Occam’s Capital Gains
August 11, 2020The lovely people at the Office of Tax Simplification are looking at the administration of Capital Gains Tax. There was a scoping document here which included commitments to set up a consultative committee and to liaise closely with the Admin Burden Reduction Board. I hope they also plan to talk to some civilians? There is a Call for Evidence and a two part online survey but it’s not exactly the kind of stuff that makes the red tops.
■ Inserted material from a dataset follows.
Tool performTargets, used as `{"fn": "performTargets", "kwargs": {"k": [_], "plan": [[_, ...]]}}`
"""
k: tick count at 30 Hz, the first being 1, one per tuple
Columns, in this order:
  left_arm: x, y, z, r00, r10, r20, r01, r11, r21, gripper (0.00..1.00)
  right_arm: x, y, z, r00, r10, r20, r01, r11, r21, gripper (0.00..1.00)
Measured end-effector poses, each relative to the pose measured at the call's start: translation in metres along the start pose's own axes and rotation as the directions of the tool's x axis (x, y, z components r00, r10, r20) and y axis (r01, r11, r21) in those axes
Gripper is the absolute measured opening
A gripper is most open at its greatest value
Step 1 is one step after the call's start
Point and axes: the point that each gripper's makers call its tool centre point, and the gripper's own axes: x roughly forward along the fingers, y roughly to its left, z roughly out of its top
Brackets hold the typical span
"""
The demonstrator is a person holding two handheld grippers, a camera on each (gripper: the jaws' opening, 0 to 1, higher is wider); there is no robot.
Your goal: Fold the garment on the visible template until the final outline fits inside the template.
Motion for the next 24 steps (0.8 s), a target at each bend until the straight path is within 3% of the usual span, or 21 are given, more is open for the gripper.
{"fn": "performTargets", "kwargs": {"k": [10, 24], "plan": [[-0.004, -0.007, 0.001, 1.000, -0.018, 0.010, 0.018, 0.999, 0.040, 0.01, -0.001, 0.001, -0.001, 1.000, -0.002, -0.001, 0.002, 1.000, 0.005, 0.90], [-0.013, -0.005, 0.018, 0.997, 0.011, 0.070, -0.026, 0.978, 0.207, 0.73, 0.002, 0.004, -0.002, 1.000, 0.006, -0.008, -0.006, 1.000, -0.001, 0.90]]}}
OTS asked for “high level” comments by, well, 10th August, but the call for evidence is open until October and they said on Twitter that they were open to slightly late “high level” comments too.
So, what are they thinking? The full call for evidence is long and tedious detailed, as – you might say – is the CGT tax regime itself.
My personal “high level” suggestion would be to do away with the lot of it at a stroke and combine income tax and capital gains tax. Why should there be different rules for capital and revenue, different allowances and reliefs? Why not tax all income and gains at the same rate on the same return and with the one single tax free allowance?
If you make a profit buying a teapot in a charity shop and selling it on ebay you need not report or pay tax on the profit unless your year’s ebay profits are over £1000 – HMRC wants to keep small traders (particularly if they are liable to make irritating losses) out of the self assessment system and out of their hair. Why not have a unitary system: if you sell your grandmother’s teapot – inherited, so not a trading item – how about you don’t have to pay any tax on that unless you sell it for more than £1000?
Except, oh look, there’s already a CGT “chattels exemption” if you sell tangible objects like teapots. You don’t have to pay CGT on them unless you sell them for more than £6000. Why a thousand for IT and six for CGT? Pick a number and stick with it, I say.
How about this? One tax-free allowance, and one rate of tax, applying to all profits and gains whether capital, revenue or wobbling somewhere in between? One de minimis amount, so everyone knows you don’t have to bother with the teapot unless you sell it for £6k and you don’t have to bother with your profits from internet selling of the china you bought at the car boot sale till you hit £6k either.
Shares and such like? All gains taxable, no losses allowable, no admin because it’s deducted at source (like bank interest used to be)… and what about family farms and company gains and housing…
The problem with tax simplification is if you start by asking tax specialists about it you start from a place of complexity, exception and exemption. Start with some citizen juries and run some scenarios past them and see how they feel about the principle: then ask the tax professionals to make it work.